#### Task statement:
What lines below contain the word "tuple"? Please pull each one out.

#### Exercise material:
================
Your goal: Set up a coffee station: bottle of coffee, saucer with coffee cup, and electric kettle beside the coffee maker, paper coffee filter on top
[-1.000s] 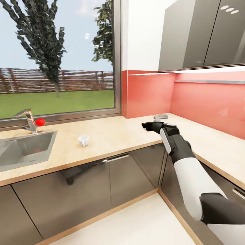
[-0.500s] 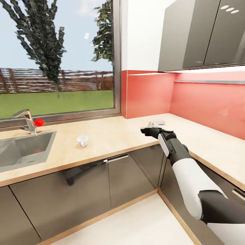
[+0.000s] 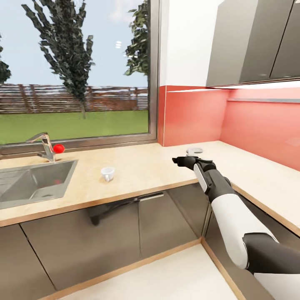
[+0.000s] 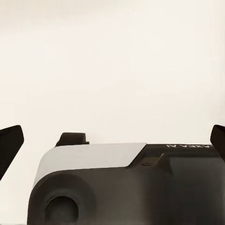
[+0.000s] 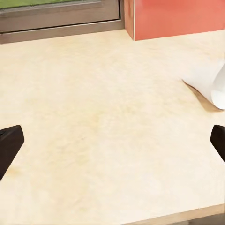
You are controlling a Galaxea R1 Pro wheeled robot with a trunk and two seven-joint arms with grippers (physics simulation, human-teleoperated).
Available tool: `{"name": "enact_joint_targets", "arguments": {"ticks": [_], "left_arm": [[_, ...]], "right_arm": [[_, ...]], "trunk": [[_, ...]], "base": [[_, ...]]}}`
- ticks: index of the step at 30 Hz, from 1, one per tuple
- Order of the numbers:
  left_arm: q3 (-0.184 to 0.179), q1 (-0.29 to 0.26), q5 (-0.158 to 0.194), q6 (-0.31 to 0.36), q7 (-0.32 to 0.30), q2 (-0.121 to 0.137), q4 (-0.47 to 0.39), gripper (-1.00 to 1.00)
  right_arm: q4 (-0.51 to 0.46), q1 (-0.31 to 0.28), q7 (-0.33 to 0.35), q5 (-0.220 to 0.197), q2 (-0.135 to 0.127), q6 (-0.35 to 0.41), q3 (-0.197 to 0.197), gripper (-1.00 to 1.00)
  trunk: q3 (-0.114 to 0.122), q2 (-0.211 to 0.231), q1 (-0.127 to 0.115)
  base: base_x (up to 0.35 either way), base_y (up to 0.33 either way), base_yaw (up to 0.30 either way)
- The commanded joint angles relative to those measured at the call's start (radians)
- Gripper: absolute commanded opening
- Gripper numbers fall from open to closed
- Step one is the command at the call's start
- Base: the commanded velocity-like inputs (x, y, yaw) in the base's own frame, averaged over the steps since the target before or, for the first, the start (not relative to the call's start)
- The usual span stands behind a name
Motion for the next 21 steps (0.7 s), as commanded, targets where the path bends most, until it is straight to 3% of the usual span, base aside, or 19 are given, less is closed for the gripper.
{"name": "enact_joint_targets", "arguments": {"ticks": [1,10,21], "left_arm": [[0.003,0.0,0.0,-0.001,0.001,-0.001,-0.002,1.0],[0.003,0.0,0.0,-0.001,0.001,-0.001,-0.002,1.0],[0.003,0.0,0.0,-0.001,0.002,-0.001,-0.002,1.0]], "right_arm": [[-0.001,0.0,0.002,-0.001,0.0,0.005,0.0,1.0],[-0.002,0.0,0.002,-0.001,0.0,0.005,-0.001,1.0],[0.0,0.0,0.002,0.0,-0.003,0.004,0.0,1.0]], "trunk": [[-0.001,0.0,0.0],[-0.001,0.0,0.0],[-0.001,0.0,0.0]], "base": [[0.017,-0.014,0.263],[0.006,-0.04,0.127],[0.0,-0.239,-0.022]]}}
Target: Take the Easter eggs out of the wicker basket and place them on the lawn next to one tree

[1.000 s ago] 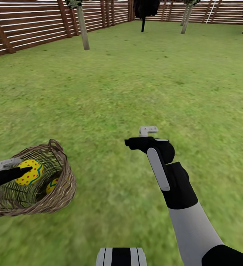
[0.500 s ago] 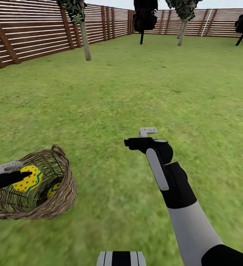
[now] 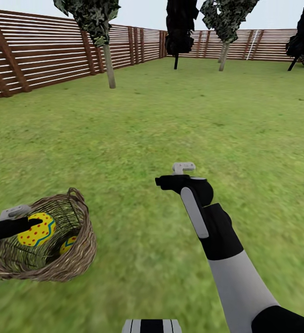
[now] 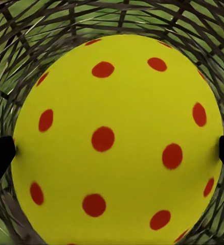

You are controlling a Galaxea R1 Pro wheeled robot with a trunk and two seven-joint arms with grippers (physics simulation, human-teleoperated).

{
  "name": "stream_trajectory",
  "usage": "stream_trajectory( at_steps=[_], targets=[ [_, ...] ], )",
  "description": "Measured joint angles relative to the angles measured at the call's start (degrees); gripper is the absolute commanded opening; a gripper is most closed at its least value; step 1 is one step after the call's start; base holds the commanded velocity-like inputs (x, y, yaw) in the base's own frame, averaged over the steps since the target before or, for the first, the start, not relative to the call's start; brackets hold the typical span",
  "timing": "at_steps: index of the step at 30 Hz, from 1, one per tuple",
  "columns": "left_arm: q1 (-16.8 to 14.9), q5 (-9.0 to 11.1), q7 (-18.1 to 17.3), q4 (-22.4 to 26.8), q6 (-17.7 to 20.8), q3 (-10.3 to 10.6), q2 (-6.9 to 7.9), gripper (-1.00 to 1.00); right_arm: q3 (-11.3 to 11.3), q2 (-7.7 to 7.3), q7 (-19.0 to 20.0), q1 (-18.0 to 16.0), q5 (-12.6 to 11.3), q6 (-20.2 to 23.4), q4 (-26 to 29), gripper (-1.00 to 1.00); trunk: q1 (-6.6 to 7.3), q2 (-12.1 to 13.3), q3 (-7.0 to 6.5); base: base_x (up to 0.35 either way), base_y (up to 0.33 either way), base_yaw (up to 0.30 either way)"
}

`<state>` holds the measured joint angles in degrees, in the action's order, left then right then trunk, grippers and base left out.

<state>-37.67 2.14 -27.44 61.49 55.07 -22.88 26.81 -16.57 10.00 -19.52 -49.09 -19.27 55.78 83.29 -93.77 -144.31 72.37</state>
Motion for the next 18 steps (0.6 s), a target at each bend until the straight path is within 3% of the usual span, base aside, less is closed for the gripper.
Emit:
stream_trajectory(
  at_steps=[6, 13, 18],
  targets=[
    [-0.08, -0.03, -0.02, 0.09, 2.44, 0.69, 0.0, -1.0, -0.01, 0.0, -0.01, 0.0, 0.0, -0.24, -1.99, 1.0, 0.16, 0.08, -1.33, 0.0, 0.0, 0.0],
    [-0.09, -0.04, -0.04, -0.05, 2.73, 0.72, 0.05, -1.0, 0.02, 0.0, -0.01, 0.0, -0.12, -0.29, -2.42, 1.0, 0.34, 0.17, -2.88, 0.0, 0.0, 0.0],
    [-0.09, -0.03, -0.05, -0.15, 2.74, 0.78, 0.09, -1.0, 0.02, 0.0, -0.01, 0.07, -0.38, -2.61, -2.42, 1.0, 0.46, 0.24, -3.99, 0.0, 0.0, 0.0]
  ],
)
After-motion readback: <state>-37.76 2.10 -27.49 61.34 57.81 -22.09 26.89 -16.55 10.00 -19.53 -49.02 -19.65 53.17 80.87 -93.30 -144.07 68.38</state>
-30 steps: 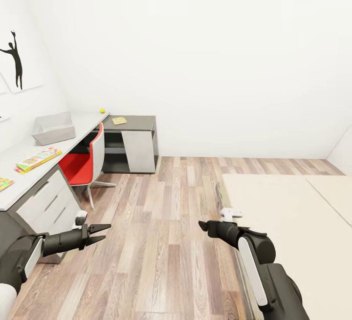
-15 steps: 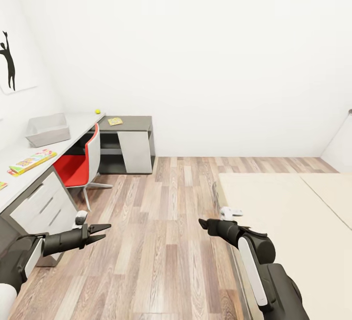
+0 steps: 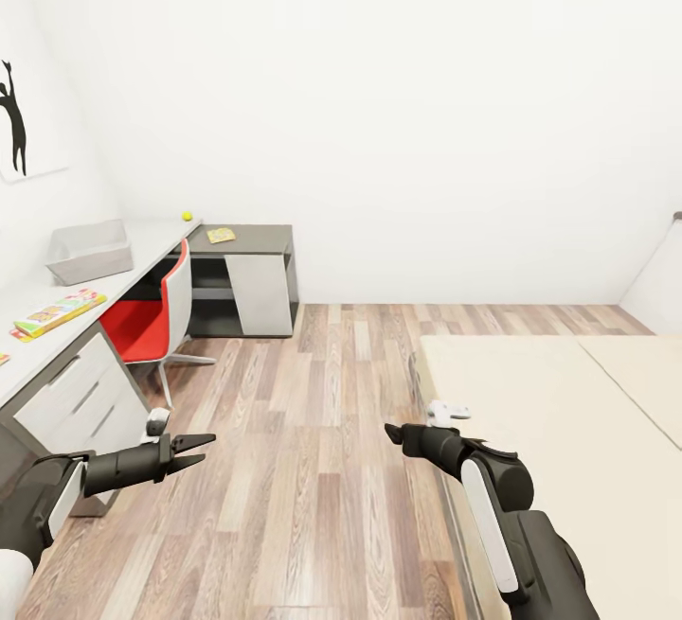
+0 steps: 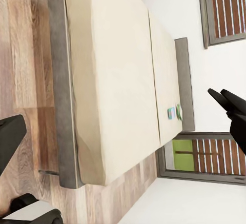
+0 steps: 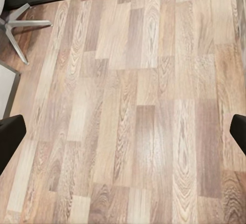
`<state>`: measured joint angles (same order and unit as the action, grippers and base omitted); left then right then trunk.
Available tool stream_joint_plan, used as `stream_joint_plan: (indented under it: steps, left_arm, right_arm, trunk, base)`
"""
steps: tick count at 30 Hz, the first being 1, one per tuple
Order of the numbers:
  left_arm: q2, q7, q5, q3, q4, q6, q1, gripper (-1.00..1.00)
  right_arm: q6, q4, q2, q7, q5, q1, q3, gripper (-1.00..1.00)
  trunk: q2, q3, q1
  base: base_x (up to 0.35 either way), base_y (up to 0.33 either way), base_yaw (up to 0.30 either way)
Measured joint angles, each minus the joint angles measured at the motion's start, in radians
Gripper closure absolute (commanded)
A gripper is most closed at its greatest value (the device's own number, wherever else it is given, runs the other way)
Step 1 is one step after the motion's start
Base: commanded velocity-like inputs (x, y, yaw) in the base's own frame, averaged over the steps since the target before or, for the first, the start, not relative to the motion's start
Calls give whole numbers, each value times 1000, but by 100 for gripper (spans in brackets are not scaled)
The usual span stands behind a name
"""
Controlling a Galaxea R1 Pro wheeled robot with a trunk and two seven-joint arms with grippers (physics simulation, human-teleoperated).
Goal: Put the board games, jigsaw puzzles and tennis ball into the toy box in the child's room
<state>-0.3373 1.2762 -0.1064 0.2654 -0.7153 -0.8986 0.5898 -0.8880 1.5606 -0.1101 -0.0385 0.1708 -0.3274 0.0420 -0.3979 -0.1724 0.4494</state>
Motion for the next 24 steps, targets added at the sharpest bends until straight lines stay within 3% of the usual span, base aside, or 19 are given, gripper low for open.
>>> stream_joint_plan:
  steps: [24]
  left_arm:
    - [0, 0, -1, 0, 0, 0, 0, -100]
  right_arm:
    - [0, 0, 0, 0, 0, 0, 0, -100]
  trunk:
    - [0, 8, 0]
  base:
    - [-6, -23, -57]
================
#### Answer:
- ticks: index of the step at 30 Hz, from 1, one per tuple
  "timing": "at_steps: index of the step at 30 Hz, from 1, one per tuple",
steps: tick count at 30 Hz, the first being 1, one per tuple

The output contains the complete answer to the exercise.